→ **REQUIRED ACTION**
Provide the data again exactly, including every line that follows.

→ **THE DATA**
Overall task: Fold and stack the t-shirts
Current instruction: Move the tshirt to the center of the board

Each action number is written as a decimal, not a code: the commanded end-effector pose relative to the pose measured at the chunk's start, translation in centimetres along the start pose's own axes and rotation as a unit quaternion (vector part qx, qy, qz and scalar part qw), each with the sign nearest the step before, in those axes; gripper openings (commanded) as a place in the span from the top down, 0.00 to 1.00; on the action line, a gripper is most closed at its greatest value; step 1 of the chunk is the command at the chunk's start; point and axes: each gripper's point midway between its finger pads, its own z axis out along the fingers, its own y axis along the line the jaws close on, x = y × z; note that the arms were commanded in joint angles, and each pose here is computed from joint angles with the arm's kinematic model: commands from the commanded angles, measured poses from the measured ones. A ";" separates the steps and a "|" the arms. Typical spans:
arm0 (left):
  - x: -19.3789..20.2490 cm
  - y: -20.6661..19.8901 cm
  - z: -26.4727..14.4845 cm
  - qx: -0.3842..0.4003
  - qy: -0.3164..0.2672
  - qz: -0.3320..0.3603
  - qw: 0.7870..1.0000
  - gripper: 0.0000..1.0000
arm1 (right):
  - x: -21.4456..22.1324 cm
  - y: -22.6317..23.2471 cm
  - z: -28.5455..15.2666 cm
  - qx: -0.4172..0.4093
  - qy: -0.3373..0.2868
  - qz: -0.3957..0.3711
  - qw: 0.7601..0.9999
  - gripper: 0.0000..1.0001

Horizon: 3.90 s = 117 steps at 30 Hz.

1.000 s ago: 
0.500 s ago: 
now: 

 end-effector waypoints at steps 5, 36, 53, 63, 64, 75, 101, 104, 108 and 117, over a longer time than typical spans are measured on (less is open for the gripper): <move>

→ **EXPECTED ANSWER**
Overall task: Fold and stack the t-shirts
Current instruction: Move the tshirt to the center of the board

Each action number is written as a decimal, not a code: the commanded end-effector pose relative to the pose measured at the chunk's start, translation in centimetres along the start pose's own axes and rotation as a unit quaternion (vector part qx, qy, qz and scalar part qw), each with the sign nearest the step before, in those axes; gripper openings (commanded) as a place in the span from the top down, 0.00 to 1.00; on the action line, a gripper is most closed at its greatest value; step 1 of the chunk is the command at the chunk's start; point and axes: each gripper's point midway between its finger pads, its own z axis out along the fingers, its own y axis along the line the jaws close on, x = y × z; note that the arms were commanded in joint angles, and each pose here is computed from joint angles with the arm's kinematic model: commands from the commanded angles, measured poses from the measured ones. A ";" separates the steps and a "|" the arms. Typical spans:
arm0 (left):
  - x: -19.3789..20.2490 cm
  - y: -20.6661..19.8901 cm
  - z: -26.4727..14.4845 cm
  - qx: -0.3842..0.4003
  - qy: -0.3164..0.2672
  - qz: -0.3320..0.3603
  - qw: 0.7870..1.0000
  - gripper: 0.0000..1.0000
arm1 (right):
  - x: -21.4456..22.1324 cm
  - y: -22.6317..23.2471 cm
  - z: -28.5455..15.2666 cm
  - qx: -0.4172..0.4093
  - qy: -0.3373..0.2868
  - qz: -0.3957..0.3711
  - qw: 0.7601..0.9999
  - gripper: 0.0000..1.0001

Horizon: 3.90 s = 117 steps at 30 Hz.

1.000 s ago: 
0.500 s ago: 
now: 

 end-effector waypoints at steps 5, 36, 53, 63, 64, 75, 101, 104, 108 and 117, over a longer time than typical spans are measured on (less is open for the gripper): <move>

Output for this exercise is now complete.